■ YOUR INSTRUCTIONS ■
Repeat exactly the lines from the one containing "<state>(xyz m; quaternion" through the last line of the records below, both included, and nothing else.

■ SUPPLIED RECORDS ■
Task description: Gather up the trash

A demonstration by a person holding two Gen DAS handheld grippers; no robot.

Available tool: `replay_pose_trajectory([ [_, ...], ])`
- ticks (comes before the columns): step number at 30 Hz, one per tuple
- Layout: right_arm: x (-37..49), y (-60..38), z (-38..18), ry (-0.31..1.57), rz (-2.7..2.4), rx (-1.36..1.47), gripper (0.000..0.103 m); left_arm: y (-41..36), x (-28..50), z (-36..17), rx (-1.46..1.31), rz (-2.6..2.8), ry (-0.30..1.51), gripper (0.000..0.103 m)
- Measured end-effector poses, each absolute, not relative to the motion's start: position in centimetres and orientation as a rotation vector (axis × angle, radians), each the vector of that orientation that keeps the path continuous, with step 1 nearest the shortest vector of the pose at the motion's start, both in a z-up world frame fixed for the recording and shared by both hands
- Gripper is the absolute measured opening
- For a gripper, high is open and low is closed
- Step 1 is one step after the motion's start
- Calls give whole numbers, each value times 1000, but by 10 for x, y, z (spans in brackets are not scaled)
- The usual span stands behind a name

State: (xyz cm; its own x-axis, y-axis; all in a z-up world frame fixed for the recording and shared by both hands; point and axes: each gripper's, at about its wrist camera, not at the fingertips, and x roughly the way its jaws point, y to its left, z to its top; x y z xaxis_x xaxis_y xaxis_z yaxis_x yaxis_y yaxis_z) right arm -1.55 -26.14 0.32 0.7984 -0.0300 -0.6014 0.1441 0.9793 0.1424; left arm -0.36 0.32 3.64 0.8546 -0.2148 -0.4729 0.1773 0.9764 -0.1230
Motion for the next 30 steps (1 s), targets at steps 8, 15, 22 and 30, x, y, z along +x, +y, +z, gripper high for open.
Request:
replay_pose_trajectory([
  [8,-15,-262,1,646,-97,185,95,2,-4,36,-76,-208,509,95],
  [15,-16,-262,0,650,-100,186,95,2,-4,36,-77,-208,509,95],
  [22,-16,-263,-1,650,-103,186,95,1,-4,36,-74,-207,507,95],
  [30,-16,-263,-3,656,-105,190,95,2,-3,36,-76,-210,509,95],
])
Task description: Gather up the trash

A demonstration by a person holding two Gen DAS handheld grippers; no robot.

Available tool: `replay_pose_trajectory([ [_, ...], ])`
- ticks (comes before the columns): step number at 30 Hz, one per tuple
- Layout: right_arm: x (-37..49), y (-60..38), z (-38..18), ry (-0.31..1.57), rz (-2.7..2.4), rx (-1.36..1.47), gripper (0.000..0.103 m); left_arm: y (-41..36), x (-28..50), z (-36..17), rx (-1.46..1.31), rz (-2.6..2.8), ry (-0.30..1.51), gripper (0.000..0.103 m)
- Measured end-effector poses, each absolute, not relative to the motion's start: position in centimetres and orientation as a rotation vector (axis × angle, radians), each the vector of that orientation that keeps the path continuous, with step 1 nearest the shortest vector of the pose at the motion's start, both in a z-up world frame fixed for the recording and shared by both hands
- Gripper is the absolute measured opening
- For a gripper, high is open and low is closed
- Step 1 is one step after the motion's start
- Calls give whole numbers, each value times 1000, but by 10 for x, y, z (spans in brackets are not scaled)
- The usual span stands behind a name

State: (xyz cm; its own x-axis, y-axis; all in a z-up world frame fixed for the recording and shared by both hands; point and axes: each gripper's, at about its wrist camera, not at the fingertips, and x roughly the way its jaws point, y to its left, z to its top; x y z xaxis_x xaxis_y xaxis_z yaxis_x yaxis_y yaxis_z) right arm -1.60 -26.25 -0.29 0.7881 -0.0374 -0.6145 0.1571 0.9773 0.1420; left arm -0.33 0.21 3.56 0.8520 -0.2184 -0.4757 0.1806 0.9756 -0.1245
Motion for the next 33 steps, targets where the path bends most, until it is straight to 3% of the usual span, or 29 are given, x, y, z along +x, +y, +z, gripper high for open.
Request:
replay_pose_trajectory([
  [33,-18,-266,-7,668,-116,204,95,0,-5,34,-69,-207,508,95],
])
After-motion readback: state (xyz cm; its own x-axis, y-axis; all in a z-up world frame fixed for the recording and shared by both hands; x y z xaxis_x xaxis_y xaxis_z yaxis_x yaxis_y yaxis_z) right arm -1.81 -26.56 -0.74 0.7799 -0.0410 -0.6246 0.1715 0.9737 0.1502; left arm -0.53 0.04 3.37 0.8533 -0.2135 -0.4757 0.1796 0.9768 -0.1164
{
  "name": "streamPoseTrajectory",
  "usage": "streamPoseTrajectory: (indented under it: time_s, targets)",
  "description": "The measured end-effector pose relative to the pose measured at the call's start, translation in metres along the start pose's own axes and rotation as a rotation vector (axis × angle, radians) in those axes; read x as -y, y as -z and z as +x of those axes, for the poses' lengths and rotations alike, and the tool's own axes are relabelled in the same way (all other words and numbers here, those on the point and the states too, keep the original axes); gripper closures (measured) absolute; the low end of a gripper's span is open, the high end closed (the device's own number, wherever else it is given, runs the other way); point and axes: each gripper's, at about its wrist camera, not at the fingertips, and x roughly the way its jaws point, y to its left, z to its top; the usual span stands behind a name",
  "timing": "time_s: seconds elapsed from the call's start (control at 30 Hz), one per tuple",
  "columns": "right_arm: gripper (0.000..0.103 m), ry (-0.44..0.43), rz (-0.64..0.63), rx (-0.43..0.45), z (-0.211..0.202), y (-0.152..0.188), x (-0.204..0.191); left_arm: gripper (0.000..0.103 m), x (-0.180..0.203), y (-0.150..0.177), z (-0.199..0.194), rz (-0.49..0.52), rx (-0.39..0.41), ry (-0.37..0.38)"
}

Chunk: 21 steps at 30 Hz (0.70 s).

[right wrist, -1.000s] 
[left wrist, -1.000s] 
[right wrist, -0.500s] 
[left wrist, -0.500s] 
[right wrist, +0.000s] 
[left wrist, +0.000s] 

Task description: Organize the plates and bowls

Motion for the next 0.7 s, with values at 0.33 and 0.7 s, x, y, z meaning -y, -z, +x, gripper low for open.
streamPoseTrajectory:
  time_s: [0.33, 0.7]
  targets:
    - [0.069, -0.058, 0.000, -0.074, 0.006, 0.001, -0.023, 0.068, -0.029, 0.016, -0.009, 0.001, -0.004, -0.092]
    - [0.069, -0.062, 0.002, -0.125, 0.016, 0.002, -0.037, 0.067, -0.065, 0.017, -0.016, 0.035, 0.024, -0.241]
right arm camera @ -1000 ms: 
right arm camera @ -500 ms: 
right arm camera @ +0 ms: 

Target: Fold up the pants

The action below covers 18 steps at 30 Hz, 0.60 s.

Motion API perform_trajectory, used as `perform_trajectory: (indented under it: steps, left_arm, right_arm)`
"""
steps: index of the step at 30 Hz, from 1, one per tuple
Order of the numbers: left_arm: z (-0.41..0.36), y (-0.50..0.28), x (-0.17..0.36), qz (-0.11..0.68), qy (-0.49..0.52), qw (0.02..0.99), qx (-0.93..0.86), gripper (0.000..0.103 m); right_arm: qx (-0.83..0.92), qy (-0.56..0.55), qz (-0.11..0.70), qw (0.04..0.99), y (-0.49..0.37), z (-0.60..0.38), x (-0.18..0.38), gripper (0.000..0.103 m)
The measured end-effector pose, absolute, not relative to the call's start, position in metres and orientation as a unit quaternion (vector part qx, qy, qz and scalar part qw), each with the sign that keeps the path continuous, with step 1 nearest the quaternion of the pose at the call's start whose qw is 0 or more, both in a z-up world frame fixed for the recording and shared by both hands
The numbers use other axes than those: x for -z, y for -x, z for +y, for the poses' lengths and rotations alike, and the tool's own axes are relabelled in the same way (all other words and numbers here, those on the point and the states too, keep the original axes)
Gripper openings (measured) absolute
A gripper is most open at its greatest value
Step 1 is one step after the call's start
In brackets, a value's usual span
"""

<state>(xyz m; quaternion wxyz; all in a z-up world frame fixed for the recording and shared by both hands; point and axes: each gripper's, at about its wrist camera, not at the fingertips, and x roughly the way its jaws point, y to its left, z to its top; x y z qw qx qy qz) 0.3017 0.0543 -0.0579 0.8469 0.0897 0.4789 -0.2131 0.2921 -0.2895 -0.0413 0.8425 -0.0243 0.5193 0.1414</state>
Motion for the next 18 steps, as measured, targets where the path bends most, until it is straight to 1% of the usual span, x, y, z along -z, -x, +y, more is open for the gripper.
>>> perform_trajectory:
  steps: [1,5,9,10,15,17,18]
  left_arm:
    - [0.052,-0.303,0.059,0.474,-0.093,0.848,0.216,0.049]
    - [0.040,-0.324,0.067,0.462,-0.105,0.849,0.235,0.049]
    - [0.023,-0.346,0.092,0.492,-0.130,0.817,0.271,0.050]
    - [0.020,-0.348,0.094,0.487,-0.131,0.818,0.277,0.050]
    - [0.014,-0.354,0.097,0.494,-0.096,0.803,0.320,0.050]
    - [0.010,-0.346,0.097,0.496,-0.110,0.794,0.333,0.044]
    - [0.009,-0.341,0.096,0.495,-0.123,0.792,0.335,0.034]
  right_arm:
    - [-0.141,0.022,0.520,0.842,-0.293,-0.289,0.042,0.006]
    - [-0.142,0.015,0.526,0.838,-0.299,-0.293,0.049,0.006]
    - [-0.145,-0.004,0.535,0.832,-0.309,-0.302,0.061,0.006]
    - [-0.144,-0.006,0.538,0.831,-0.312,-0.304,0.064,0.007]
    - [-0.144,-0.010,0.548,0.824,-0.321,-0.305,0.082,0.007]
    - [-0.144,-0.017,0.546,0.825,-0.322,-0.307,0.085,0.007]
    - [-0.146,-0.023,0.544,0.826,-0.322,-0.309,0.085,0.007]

■ EXPECTED ANSWER ■
<state>(xyz m; quaternion wxyz; all in a z-up world frame fixed for the recording and shared by both hands; point and axes: each gripper's, at about its wrist camera, not at the fingertips, and x roughly the way its jaws point, y to its left, z to its top; x y z qw qx qy qz) 0.3017 0.0543 -0.0579 0.8469 0.0897 0.4789 -0.2131 0.2921 -0.2895 -0.0413 0.8425 -0.0243 0.5193 0.1414</state>
Motion for the next 18 steps, as measured, targets where the path bends most, until it is straight to 1% of the usual span, x, y, z along -z, -x, +y, more is open for the gripper.
>>> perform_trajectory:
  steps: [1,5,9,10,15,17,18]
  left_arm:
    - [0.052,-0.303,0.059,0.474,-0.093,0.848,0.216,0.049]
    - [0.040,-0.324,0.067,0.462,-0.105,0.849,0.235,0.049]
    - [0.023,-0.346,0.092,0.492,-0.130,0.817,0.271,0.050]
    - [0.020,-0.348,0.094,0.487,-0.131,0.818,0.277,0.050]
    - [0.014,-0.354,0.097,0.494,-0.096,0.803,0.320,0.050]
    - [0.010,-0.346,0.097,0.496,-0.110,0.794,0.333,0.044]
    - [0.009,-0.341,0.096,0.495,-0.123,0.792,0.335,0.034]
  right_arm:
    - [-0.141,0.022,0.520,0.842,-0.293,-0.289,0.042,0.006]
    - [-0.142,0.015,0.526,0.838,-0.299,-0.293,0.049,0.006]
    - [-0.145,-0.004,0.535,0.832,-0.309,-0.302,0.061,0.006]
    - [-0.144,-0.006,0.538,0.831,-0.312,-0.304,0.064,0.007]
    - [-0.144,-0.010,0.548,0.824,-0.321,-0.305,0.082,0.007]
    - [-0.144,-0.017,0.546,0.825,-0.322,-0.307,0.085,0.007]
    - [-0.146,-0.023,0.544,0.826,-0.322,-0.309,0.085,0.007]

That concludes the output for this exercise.